#### RECORDS SHOWN
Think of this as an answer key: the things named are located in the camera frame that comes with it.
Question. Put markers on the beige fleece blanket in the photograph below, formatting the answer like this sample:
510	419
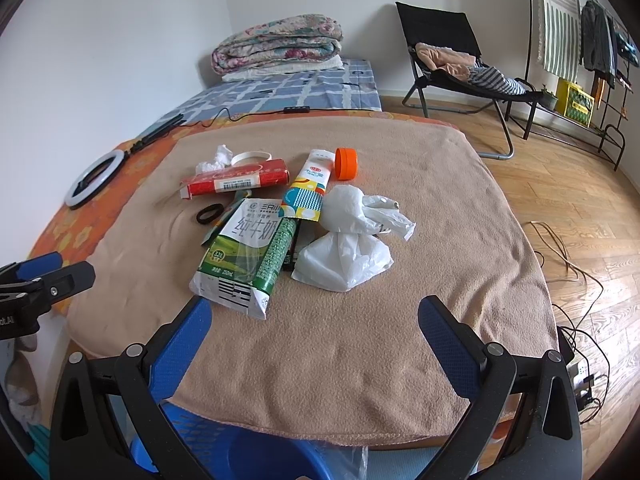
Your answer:
347	365

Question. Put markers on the folded floral quilt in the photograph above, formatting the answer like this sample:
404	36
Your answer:
305	38

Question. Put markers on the dark hanging jacket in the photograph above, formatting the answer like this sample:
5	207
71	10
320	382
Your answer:
598	53

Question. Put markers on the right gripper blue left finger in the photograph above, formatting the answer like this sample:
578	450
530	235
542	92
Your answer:
179	342

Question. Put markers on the white ring light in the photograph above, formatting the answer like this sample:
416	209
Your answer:
95	178

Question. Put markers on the orange bottle cap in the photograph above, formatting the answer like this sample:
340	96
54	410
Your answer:
346	164

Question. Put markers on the white plastic bag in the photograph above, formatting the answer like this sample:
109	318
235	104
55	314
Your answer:
351	252

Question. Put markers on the green white milk carton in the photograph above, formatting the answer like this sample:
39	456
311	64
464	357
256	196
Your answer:
242	263

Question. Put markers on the black tripod pole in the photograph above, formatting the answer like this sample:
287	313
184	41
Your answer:
155	134

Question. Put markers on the clothes on chair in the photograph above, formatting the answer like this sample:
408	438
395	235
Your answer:
466	68

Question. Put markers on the blue plastic waste basket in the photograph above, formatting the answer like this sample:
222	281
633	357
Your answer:
232	452

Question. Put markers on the white tissue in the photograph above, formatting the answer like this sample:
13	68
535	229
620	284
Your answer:
221	160

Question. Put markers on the striped hanging towel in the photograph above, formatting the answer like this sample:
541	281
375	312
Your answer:
560	37

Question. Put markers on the colourful snack pouch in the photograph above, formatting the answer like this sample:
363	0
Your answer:
303	199

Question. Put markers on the red rectangular box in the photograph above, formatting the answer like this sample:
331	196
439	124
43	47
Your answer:
239	178

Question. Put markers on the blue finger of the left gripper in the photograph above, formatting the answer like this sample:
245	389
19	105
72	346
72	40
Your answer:
68	281
32	268

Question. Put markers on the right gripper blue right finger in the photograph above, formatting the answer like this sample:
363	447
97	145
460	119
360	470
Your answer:
458	350

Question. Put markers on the black clothes rack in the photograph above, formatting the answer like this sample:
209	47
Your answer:
604	137

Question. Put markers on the black folding chair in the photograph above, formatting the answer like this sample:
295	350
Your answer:
441	28

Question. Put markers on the blue patterned mattress sheet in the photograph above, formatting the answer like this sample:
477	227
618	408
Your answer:
351	87

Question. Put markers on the yellow crate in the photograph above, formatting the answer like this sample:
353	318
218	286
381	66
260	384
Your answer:
574	103

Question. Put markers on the power strip with cables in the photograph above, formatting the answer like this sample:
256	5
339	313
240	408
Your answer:
590	388

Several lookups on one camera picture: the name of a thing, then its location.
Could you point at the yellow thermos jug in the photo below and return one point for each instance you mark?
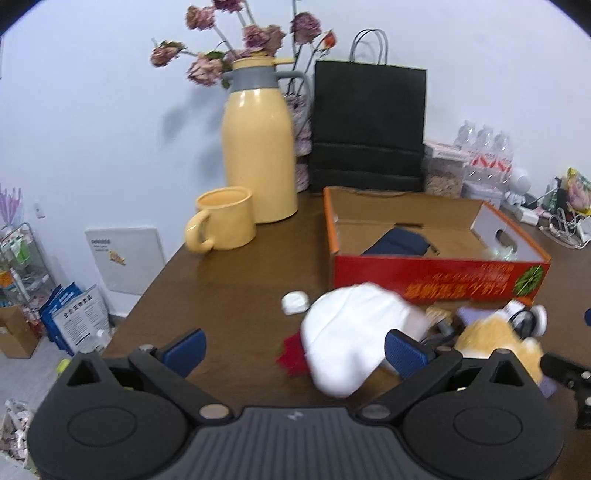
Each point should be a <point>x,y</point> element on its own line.
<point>258,135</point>

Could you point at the water bottle middle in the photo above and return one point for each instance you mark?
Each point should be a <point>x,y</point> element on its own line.
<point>478,169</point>

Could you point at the clear plastic ball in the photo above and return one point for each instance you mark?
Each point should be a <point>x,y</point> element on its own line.
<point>503,253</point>

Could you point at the red artificial rose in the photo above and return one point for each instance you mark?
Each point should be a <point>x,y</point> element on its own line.
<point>291,356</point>

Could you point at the white wall panel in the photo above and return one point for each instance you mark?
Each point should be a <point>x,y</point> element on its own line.
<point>128,259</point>

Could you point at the white and yellow plush toy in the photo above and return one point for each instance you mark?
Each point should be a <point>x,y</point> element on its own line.
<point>503,341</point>

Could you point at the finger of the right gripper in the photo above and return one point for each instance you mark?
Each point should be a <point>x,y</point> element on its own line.
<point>587,317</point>

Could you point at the white robot figurine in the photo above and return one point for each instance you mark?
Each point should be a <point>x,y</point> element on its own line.
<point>517,186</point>

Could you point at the yellow ceramic mug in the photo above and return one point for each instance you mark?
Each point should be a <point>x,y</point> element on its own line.
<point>224,221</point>

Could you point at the water bottle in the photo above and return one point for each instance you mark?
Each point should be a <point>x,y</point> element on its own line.
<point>466,136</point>
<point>478,169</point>
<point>503,154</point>

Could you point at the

#### EXERCISE DIRECTIONS
Some lines of the records may contain the string "right". State how many do, as a number alone.

#### EXPECTED OUTPUT
3